■ What is expected ■
Transcribe the listing in full. Keep every line exactly as it stands.

■ Provided data ■

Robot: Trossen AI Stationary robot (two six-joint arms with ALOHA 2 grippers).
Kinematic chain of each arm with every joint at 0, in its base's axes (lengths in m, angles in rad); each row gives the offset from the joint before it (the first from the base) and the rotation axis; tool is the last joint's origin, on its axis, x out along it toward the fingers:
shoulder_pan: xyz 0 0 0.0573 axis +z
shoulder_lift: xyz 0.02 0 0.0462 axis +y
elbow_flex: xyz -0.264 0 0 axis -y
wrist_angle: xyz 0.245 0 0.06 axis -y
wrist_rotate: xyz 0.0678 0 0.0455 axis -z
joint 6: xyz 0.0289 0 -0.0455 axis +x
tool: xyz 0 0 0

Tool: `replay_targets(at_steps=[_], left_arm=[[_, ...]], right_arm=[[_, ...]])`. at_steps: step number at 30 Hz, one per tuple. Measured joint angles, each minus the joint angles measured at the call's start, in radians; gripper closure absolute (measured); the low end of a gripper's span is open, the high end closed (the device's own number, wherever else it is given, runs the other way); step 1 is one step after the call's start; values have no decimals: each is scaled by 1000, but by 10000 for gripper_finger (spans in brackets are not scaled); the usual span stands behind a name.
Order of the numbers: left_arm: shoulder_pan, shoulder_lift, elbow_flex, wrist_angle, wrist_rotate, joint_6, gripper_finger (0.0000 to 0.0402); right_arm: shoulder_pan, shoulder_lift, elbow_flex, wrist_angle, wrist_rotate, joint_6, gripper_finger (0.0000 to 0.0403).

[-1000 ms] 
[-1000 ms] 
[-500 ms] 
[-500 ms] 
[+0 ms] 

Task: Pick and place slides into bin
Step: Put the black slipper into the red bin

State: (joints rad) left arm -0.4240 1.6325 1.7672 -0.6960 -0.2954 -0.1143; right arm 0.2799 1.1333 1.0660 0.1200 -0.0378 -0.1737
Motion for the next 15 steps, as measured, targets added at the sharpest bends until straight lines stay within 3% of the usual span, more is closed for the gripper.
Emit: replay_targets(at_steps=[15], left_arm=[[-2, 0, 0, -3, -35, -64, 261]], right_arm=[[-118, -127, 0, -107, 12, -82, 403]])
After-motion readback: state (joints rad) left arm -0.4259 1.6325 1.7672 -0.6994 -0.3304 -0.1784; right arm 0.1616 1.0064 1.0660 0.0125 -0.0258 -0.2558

■ Result ■
Robot: Trossen AI Stationary robot (two six-joint arms with ALOHA 2 grippers).
Kinematic chain of each arm with every joint at 0, in its base's axes (lengths in m, angles in rad); each row gives the offset from the joint before it (the first from the base) and the rotation axis; tool is the last joint's origin, on its axis, x out along it toward the fingers:
shoulder_pan: xyz 0 0 0.0573 axis +z
shoulder_lift: xyz 0.02 0 0.0462 axis +y
elbow_flex: xyz -0.264 0 0 axis -y
wrist_angle: xyz 0.245 0 0.06 axis -y
wrist_rotate: xyz 0.0678 0 0.0455 axis -z
joint 6: xyz 0.0289 0 -0.0455 axis +x
tool: xyz 0 0 0

Tool: `replay_targets(at_steps=[_], left_arm=[[_, ...]], right_arm=[[_, ...]])`. at_steps: step number at 30 Hz, one per tuple. Measured joint angles, each minus the joint angles measured at the call's start, in radians; gripper closure absolute (measured); the low end of a gripper's span is open, the high end closed (the device's own number, wherever else it is given, runs the other way); step 1 is one step after the call's start; values have no decimals: each is scaled by 1000, but by 10000 for gripper_finger (spans in brackets are not scaled); the usual span stands behind a name.
Order of the numbers: left_arm: shoulder_pan, shoulder_lift, elbow_flex, wrist_angle, wrist_rotate, joint_6, gripper_finger (0.0000 to 0.0402); right_arm: shoulder_pan, shoulder_lift, elbow_flex, wrist_angle, wrist_rotate, joint_6, gripper_finger (0.0000 to 0.0403).

[-1000 ms] 
[-1000 ms] 
[-500 ms] 
[-500 ms] 
[+0 ms] 

Task: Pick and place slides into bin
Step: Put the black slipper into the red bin

State: (joints rad) left arm -0.4240 1.6325 1.7672 -0.6960 -0.2954 -0.1143; right arm 0.2799 1.1333 1.0660 0.1200 -0.0378 -0.1737
Motion for the next 15 steps, as measured, targets added at the sharpest bends until straight lines stay within 3% of the usual span, more is closed for the gripper.
Emit: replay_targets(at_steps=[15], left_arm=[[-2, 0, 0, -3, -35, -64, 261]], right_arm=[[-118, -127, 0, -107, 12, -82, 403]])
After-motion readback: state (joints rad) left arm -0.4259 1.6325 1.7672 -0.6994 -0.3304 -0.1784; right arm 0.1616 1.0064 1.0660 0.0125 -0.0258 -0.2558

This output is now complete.